Description of the task: Leave every picture out, then reproduce the rest of the listing exactly.

Dataset extract:
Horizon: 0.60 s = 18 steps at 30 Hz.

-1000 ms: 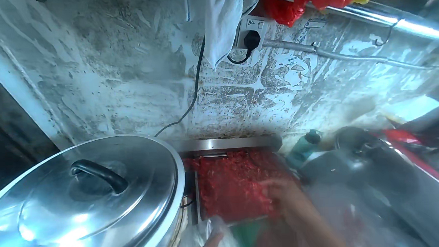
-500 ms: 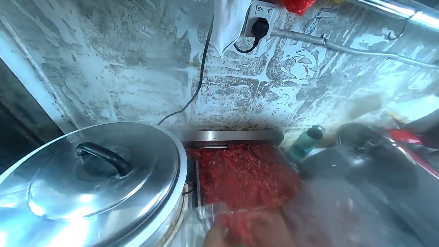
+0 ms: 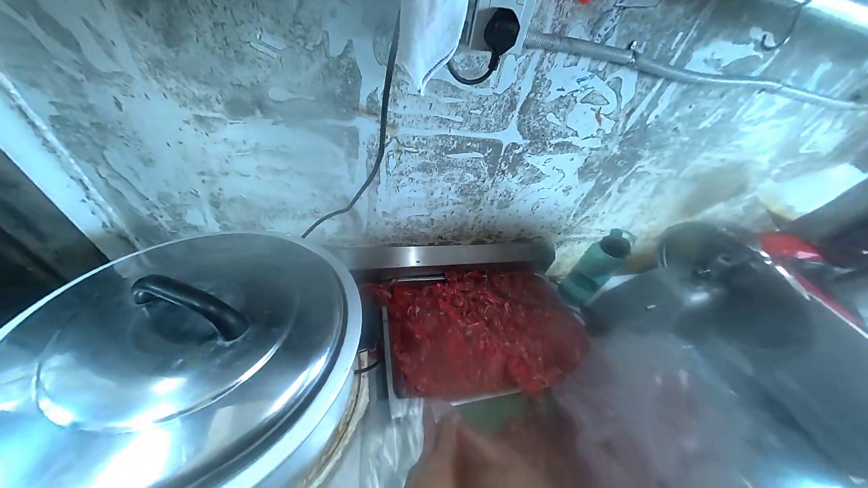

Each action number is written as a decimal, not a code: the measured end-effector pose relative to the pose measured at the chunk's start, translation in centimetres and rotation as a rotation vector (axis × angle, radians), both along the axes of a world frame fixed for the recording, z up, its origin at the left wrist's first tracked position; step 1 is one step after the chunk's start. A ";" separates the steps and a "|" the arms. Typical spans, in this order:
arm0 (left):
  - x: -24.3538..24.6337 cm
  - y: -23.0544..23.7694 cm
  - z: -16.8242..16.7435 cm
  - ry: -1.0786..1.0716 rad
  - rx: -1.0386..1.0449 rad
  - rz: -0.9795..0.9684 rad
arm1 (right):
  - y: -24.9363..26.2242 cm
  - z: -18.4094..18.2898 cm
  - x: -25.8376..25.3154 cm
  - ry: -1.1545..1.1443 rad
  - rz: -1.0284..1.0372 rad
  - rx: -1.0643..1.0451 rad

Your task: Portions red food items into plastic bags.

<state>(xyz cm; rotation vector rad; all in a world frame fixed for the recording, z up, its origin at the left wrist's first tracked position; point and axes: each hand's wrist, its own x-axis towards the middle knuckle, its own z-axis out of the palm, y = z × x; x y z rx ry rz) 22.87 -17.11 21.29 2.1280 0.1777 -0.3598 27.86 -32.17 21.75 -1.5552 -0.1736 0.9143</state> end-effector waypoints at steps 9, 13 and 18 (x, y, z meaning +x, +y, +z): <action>-1.2 1.7 0.8 -0.006 -0.238 -0.033 | -2.3 5.3 -0.3 -0.662 0.036 -0.531; -1.5 2.0 2.5 -0.016 -0.202 -0.073 | -1.9 3.4 0.4 -0.513 0.109 -0.678; -2.7 3.7 4.3 -0.103 -0.200 -0.079 | -0.3 2.7 -2.3 -0.680 -0.044 -0.605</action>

Response to the exercise:
Horizon: 0.60 s = 18 steps at 30 Hz.

-1000 ms: 
-500 ms: 
+0 ms: 

Each action number is written as a decimal, not a code: the measured end-effector pose relative to the pose measured at the chunk's start, translation in centimetres and rotation as a rotation vector (axis × angle, radians), both along the axes of a world frame fixed for the recording, z up, its origin at the left wrist's first tracked position; step 1 is one step after the chunk's start. A ";" separates the steps and a "|" the arms. Typical spans, in this order:
arm0 (left):
  - x: -24.3538..24.6337 cm
  - y: -23.0544..23.7694 cm
  - z: -16.8242..16.7435 cm
  - ry: -1.0786..1.0716 rad
  - rx: -1.0386..1.0449 rad
  - rz: -0.9795..0.9684 rad
arm1 (right):
  - y: -24.9363..26.2242 cm
  - z: -18.4094..18.2898 cm
  - x: -25.8376..25.3154 cm
  - ry: -1.1545..1.1443 rad
  - rz: -1.0284..1.0372 rad
  - rx: -1.0643..1.0451 rad

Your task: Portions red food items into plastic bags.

<state>(xyz cm; rotation vector rad; all in a world frame fixed for the recording, z up, its origin at the left wrist's first tracked position; point and axes: each hand's wrist, its own x-axis towards the middle knuckle, its own z-axis out of the palm, y = z × x; x y z rx ry rz) 22.87 -17.11 21.29 2.1280 0.1777 -0.3598 27.86 -32.17 21.75 -1.5552 -0.1736 0.9143</state> end-effector waypoints at steps 9, 13 and 18 (x, y, z meaning +x, +y, +z): <action>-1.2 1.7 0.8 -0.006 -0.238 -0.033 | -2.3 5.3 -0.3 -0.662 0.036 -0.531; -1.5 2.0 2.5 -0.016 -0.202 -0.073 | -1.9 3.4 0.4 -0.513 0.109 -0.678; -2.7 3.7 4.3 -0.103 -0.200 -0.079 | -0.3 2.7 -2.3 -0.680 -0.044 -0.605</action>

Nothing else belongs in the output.